Task to carry out.
Pull every line with "that" from the material.

Material provided.
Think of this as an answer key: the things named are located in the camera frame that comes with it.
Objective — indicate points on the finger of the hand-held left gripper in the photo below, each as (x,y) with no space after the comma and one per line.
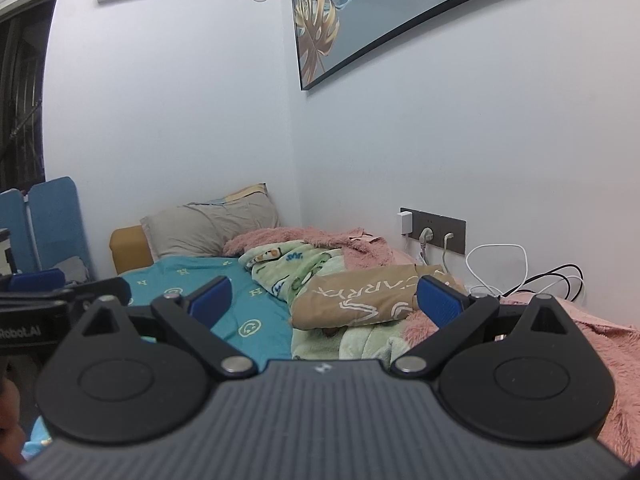
(35,279)
(102,289)

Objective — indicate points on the pink fuzzy blanket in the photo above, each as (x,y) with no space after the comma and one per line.
(605,345)

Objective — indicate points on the tan T-shirt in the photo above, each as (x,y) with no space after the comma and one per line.
(350,302)

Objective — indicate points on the green cartoon print blanket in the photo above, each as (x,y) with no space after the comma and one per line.
(295,270)

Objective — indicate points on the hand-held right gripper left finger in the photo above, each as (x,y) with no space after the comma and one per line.
(212,302)

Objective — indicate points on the dark window with grille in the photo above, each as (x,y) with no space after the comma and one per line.
(22,110)

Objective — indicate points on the person's left hand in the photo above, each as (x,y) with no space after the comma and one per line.
(10,420)

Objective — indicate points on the blue smiley print bedsheet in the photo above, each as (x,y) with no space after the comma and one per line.
(245,310)

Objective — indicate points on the dark wall socket panel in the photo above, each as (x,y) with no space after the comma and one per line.
(452,222)

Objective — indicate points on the grey pillow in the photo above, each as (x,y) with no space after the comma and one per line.
(210,230)

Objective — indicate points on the striped yellow pillow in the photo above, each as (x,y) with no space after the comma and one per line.
(242,194)

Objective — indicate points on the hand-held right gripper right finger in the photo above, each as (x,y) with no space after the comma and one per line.
(440,302)

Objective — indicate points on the white charger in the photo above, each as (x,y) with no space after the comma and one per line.
(405,224)

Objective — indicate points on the orange headboard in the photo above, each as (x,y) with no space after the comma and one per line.
(130,252)

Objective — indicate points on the framed wall picture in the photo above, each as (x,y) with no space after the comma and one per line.
(410,0)

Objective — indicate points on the white plug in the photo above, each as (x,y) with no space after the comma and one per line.
(448,238)
(426,236)

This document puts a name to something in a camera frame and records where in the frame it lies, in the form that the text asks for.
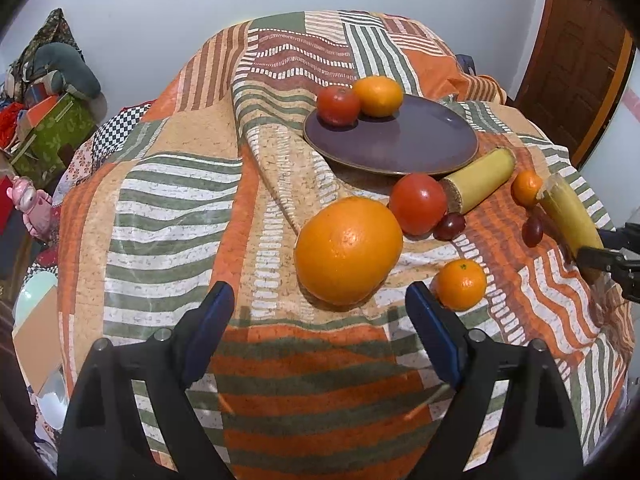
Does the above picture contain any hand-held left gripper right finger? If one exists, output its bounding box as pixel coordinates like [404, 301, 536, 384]
[405, 281, 586, 480]

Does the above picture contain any large orange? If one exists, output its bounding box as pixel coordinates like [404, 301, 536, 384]
[294, 196, 404, 307]

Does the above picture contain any red bag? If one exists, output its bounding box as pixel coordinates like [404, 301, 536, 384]
[0, 102, 27, 147]

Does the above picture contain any medium orange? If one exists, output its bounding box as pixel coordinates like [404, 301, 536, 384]
[353, 75, 404, 118]

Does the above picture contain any dark red grape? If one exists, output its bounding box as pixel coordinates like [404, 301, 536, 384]
[433, 212, 467, 242]
[521, 216, 544, 248]

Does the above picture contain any pink toy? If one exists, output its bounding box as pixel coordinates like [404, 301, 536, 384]
[7, 176, 55, 242]

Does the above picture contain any small mandarin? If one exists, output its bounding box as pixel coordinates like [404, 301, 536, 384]
[511, 170, 544, 207]
[436, 258, 488, 312]

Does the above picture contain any cut yellow banana piece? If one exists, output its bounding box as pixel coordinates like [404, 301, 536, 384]
[440, 147, 517, 215]

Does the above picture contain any black white checkered cloth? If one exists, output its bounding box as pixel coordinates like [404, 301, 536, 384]
[92, 102, 154, 162]

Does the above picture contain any pale green round object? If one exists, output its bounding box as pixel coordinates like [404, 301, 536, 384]
[14, 270, 59, 323]

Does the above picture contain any dark patterned cloth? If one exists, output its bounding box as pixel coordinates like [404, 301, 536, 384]
[10, 7, 83, 86]

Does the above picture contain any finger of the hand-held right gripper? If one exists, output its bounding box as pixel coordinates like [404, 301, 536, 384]
[600, 224, 640, 249]
[577, 246, 640, 304]

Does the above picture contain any red tomato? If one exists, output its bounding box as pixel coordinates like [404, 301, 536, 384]
[388, 173, 449, 237]
[316, 86, 362, 127]

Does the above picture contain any brown cardboard sheet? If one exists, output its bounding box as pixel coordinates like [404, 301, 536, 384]
[12, 300, 64, 397]

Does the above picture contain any striped patchwork blanket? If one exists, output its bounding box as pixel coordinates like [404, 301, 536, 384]
[56, 9, 637, 480]

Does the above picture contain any brown wooden door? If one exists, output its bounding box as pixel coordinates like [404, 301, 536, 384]
[514, 0, 639, 169]

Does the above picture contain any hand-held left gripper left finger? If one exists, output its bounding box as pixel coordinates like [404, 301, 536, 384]
[59, 281, 236, 480]

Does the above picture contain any green patterned box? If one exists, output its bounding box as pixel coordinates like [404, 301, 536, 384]
[10, 94, 97, 182]

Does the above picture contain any dark purple plate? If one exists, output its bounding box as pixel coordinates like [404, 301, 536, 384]
[302, 94, 479, 176]

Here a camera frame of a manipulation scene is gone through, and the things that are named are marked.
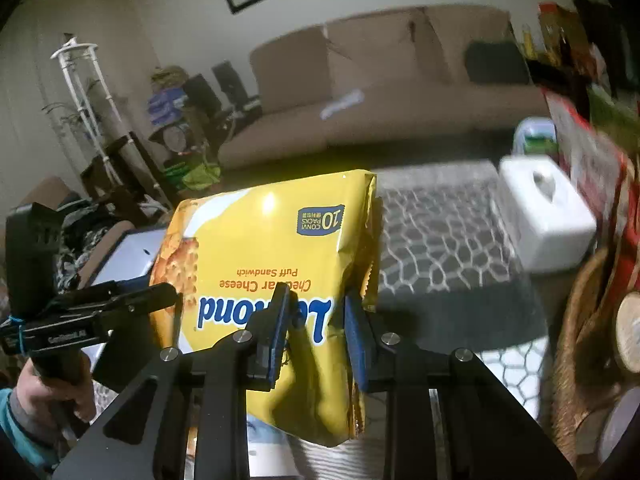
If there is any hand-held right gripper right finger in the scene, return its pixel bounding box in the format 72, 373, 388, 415
342, 292, 578, 480

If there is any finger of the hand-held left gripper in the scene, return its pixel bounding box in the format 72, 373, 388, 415
92, 316, 169, 393
106, 281, 182, 329

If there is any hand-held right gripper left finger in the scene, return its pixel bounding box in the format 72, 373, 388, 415
52, 287, 293, 480

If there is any white storage container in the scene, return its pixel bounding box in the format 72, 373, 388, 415
90, 227, 173, 291

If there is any yellow snack bag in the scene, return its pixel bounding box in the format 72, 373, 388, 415
149, 169, 383, 448

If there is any person's left forearm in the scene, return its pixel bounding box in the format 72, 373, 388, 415
0, 389, 68, 480

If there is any person's left hand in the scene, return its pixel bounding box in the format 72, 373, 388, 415
17, 354, 99, 426

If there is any pile of clothes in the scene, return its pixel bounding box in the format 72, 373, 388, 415
54, 205, 118, 292

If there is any cardboard box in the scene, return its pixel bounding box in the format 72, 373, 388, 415
10, 175, 77, 212

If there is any green bag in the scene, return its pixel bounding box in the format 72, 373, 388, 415
164, 157, 222, 192

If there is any grey patterned rug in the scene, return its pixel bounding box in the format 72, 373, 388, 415
375, 160, 551, 413

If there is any stack of blue packs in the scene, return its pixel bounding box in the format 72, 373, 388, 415
146, 85, 187, 129

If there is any white tall stand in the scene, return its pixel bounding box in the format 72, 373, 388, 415
50, 35, 127, 187

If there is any brown wicker basket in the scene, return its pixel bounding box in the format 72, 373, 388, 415
551, 249, 640, 463

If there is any white tissue box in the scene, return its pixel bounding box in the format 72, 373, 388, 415
499, 156, 599, 274

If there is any black office chair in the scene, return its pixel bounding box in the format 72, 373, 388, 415
182, 60, 262, 128

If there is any small white item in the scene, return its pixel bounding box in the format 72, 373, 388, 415
320, 88, 364, 120

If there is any round wooden slice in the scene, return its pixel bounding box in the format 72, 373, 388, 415
615, 292, 640, 374

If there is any beige sofa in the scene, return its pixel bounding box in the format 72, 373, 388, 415
217, 5, 556, 171

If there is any red snack packet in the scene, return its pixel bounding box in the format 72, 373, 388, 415
542, 87, 640, 306

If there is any dark sofa cushion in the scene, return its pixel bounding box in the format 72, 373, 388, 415
464, 40, 532, 86

Expected answer.
Think of this as an answer key: the things named are located in the camera frame that comes with it.
This document puts a name to something in a camera frame and records where in the frame it lies, in the form that the text asks for.
Here a camera frame of a manipulation scene is gone through, and the things that are named are marked.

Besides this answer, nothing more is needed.